Bernadotte & Kylberg was founded in 2012 and has designed products for many brands. The Design Duo designs both industrial as graphic products with the user in focus. Their first joint project was the stylish series of bowls for the Gustavsbergs Porslinsfabrik, called “Svenska djur” (Swedish animals).  For the Swedish brand A-One, Bernadotte & Kylberg has designed many collections of thinner down jackets.

In a charity project for Childhood, Bernadotte & Kylberg designed the carpet “Middle of Nowhere” out of scrap silk parachutes for the brand Vandra Rugs. Out of that pattern, the idea of a collection with the department store chain Åhléns and Bernadotte & Kylberg was born. The collaboration consists of home textiles such as carpets, plaids, pillowcases, towels, bedspreads and bed sets.
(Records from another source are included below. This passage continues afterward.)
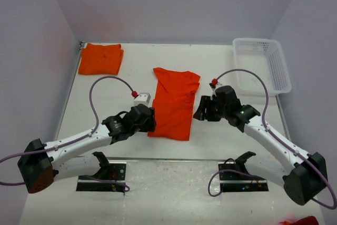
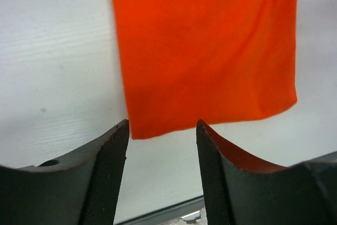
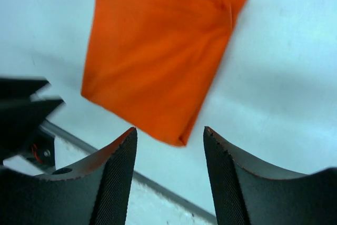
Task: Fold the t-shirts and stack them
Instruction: Grab one side of the 2/3 rectangular tshirt with both arms
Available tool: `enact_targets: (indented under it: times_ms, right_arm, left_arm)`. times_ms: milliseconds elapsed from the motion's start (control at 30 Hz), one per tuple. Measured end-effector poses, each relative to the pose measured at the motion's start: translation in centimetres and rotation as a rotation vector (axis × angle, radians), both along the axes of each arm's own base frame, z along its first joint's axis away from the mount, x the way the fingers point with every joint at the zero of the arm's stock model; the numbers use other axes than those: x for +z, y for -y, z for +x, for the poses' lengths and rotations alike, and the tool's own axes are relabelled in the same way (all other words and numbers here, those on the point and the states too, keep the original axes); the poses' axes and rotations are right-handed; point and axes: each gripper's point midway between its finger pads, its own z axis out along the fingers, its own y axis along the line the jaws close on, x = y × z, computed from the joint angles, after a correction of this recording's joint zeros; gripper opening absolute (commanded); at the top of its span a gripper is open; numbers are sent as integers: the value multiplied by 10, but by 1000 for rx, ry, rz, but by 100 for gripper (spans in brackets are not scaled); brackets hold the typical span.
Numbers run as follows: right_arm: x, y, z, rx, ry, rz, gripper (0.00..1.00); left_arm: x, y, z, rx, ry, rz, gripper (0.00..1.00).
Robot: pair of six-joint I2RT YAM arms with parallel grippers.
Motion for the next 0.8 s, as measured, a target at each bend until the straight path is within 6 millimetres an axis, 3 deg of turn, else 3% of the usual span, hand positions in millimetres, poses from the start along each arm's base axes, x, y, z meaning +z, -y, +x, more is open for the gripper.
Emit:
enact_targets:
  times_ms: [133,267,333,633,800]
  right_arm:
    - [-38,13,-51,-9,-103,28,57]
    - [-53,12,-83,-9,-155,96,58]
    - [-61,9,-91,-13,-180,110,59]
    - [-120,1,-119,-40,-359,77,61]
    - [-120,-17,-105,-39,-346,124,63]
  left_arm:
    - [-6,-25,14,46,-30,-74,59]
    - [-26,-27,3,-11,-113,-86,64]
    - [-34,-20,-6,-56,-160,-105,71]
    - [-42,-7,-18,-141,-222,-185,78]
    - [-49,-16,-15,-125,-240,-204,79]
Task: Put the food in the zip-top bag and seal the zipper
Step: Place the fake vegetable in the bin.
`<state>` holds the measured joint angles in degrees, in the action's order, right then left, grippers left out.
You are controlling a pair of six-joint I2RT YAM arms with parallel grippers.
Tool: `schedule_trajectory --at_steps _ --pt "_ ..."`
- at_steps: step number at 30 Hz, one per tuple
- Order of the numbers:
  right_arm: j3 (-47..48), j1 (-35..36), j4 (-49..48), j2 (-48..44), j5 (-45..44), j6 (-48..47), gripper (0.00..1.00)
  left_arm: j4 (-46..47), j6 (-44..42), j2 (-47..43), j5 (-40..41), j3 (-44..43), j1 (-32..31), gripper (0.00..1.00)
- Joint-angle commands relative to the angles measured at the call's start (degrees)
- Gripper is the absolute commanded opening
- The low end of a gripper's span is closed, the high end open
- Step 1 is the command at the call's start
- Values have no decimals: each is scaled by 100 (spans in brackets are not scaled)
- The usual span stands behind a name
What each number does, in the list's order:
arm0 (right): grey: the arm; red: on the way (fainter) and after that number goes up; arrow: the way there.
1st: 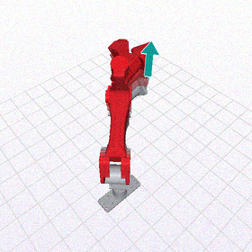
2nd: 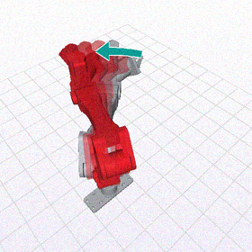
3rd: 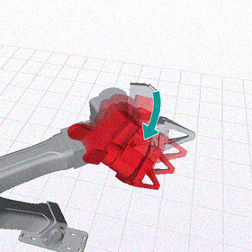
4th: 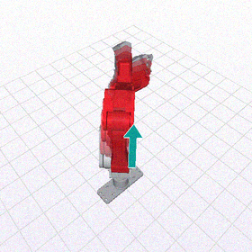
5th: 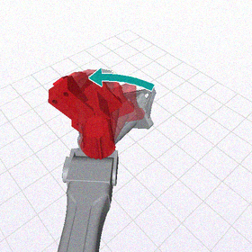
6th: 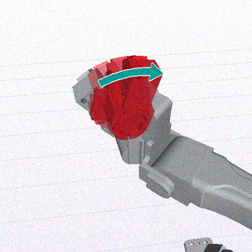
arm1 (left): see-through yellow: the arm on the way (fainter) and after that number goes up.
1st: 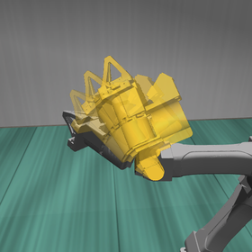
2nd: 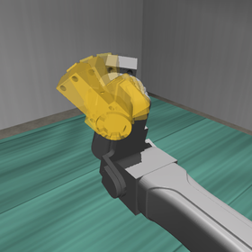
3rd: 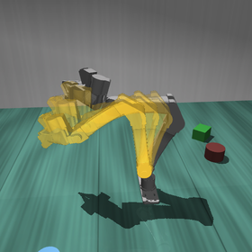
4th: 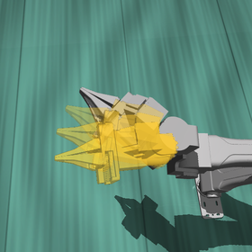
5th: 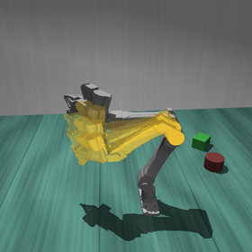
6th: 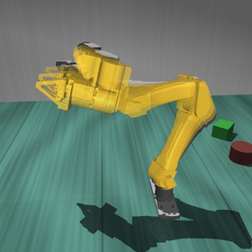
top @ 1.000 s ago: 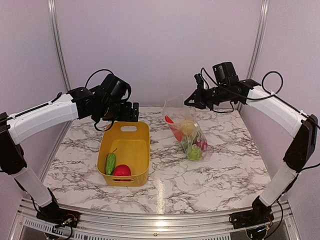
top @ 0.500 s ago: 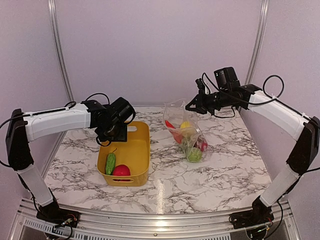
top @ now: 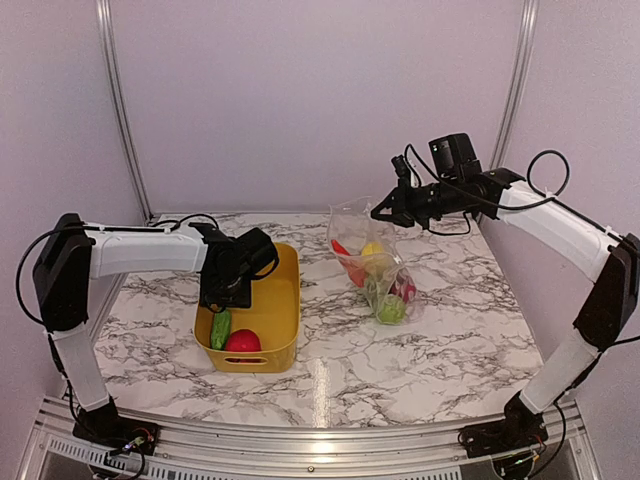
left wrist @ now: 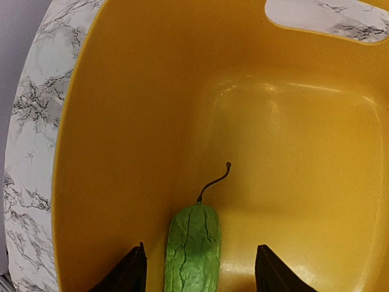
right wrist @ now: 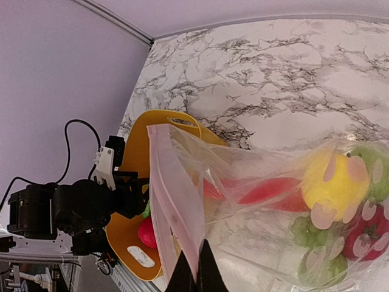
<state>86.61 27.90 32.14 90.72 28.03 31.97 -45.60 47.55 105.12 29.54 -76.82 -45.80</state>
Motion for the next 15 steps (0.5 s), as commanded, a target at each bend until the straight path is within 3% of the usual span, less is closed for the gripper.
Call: schedule_trajectory --at_steps 1,15 --pt "7 29 -103 -139 45 41 0 -185 193 230 297 175 -17 61" --pt "56 31 -116 -115 43 60 0 -106 121 944 26 89 10 52"
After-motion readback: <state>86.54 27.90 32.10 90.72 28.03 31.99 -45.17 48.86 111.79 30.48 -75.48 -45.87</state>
In February 2014, the collaboration between the duo and the Danish design company Stelton was presented which is Bernadotte & Kylbergs first international assignment. The collection “Stockholm” consists of a series of bowls and vases, made out of aluminium and enamel with inspiration from the sea. The bowls and vases in the Stockholm Aquatic collection designed for Stelton, are presented with the award for “high quality design” by the Red Dot Award 2015.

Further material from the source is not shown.